**About this exercise:** Copy without pictures. Please restate each line of the listing exactly.

+++

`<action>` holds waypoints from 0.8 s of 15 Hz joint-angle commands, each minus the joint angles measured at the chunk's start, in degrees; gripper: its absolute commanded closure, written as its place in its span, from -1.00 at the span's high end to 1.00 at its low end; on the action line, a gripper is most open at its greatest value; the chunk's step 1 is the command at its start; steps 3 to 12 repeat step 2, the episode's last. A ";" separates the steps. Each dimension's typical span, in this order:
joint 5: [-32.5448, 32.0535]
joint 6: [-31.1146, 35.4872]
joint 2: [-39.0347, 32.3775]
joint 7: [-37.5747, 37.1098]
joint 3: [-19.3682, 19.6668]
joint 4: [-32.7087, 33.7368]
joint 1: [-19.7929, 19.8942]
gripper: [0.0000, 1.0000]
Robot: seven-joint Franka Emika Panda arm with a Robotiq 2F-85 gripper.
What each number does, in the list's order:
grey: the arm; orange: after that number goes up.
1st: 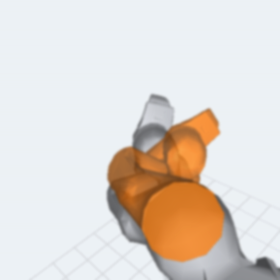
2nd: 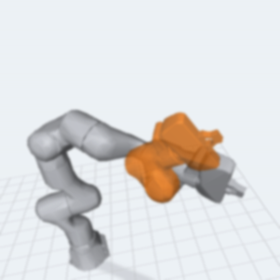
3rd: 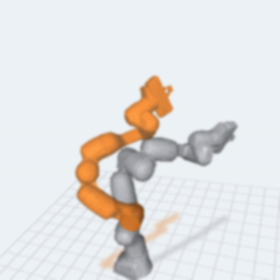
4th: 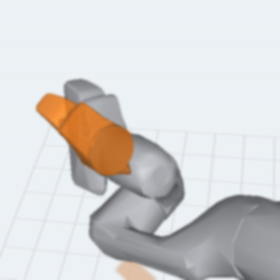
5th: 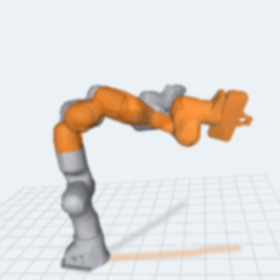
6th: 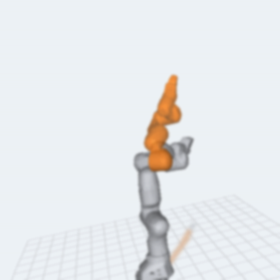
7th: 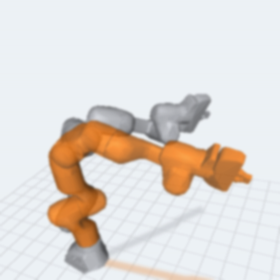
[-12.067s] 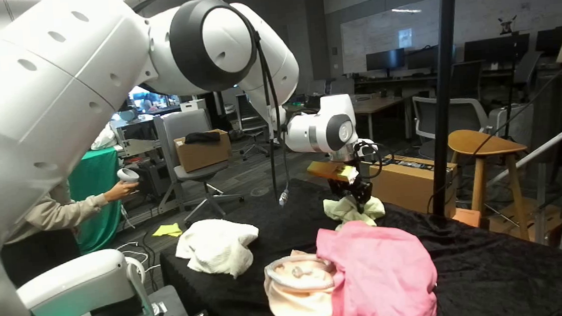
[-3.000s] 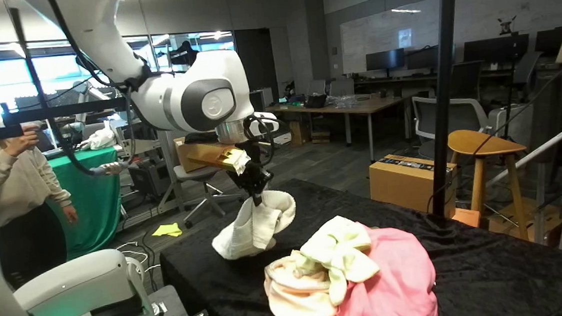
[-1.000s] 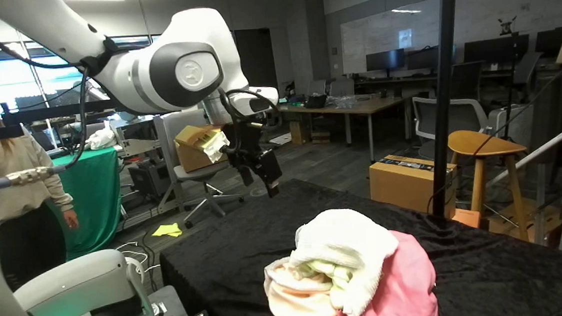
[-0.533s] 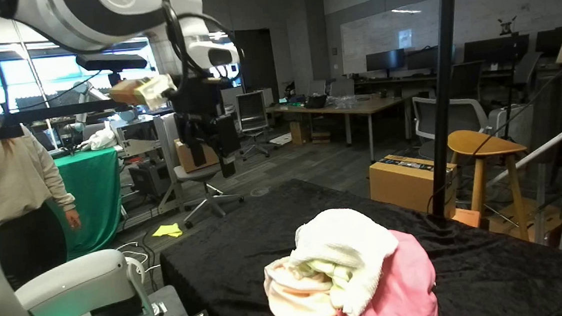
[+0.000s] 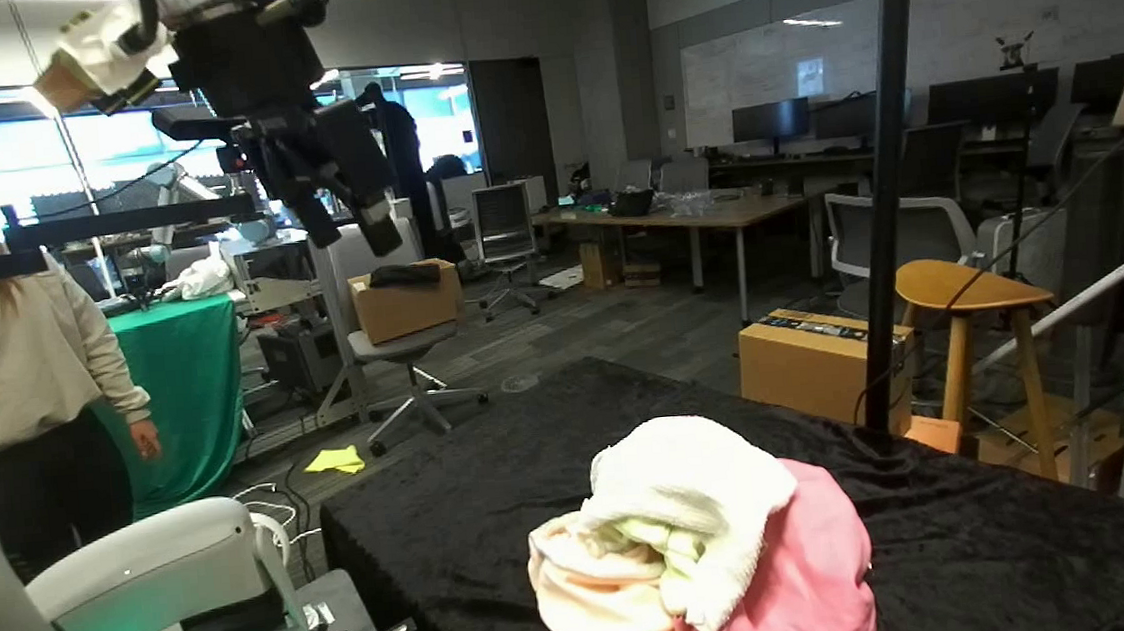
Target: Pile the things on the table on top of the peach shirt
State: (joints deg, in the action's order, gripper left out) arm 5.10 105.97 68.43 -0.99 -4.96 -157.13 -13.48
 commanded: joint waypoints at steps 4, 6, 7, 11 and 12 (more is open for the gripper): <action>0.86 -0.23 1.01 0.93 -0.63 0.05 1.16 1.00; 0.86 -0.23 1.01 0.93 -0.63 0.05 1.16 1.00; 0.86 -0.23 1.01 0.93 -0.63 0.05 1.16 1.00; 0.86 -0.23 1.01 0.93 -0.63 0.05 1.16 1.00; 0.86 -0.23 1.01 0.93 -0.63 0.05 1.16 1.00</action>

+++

**Answer:**
`<action>` holds waypoints from 0.8 s of 15 Hz joint-angle commands, each minus the joint angles measured at the chunk's start, in degrees; gripper: its absolute commanded closure, written as its place in its span, from -1.00 at the span's high end to 1.00 at its low end; on the action line, a gripper is most open at its greatest value; the chunk's step 1 is the command at its start; steps 3 to 12 repeat step 2, the episode's last. A ";" separates the steps. Each dimension's typical span, in this order:
joint 5: [-32.5448, 32.0535]
joint 6: [-31.1146, 35.4872]
joint 2: [-39.0347, 32.3775]
joint 7: [-37.5747, 37.1098]
joint 3: [-19.3682, 19.6668]
joint 4: [-32.7087, 33.7368]
joint 1: [-19.7929, 19.8942]
gripper: [0.0000, 1.0000]
Robot: seven-joint Franka Emika Panda arm with a Robotiq 2F-85 gripper.
What each number does, in the list's order:
grey: the arm; orange: after that number goes up.
1st: 
2nd: 
3rd: 
4th: 
5th: 
6th: 
7th: 
[-12.067s] 
[-3.000s] 
[-1.000s] 
[-0.533s] 
[+0.000s] 
Target: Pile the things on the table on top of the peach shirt
State: (joints deg, in the action's order, gripper left out) arm 5.10 105.97 68.43 -0.99 -4.96 -157.13 -13.48
 commanded: joint waypoints at steps 4, 6, 7, 11 and 12 (more is open for the gripper): <action>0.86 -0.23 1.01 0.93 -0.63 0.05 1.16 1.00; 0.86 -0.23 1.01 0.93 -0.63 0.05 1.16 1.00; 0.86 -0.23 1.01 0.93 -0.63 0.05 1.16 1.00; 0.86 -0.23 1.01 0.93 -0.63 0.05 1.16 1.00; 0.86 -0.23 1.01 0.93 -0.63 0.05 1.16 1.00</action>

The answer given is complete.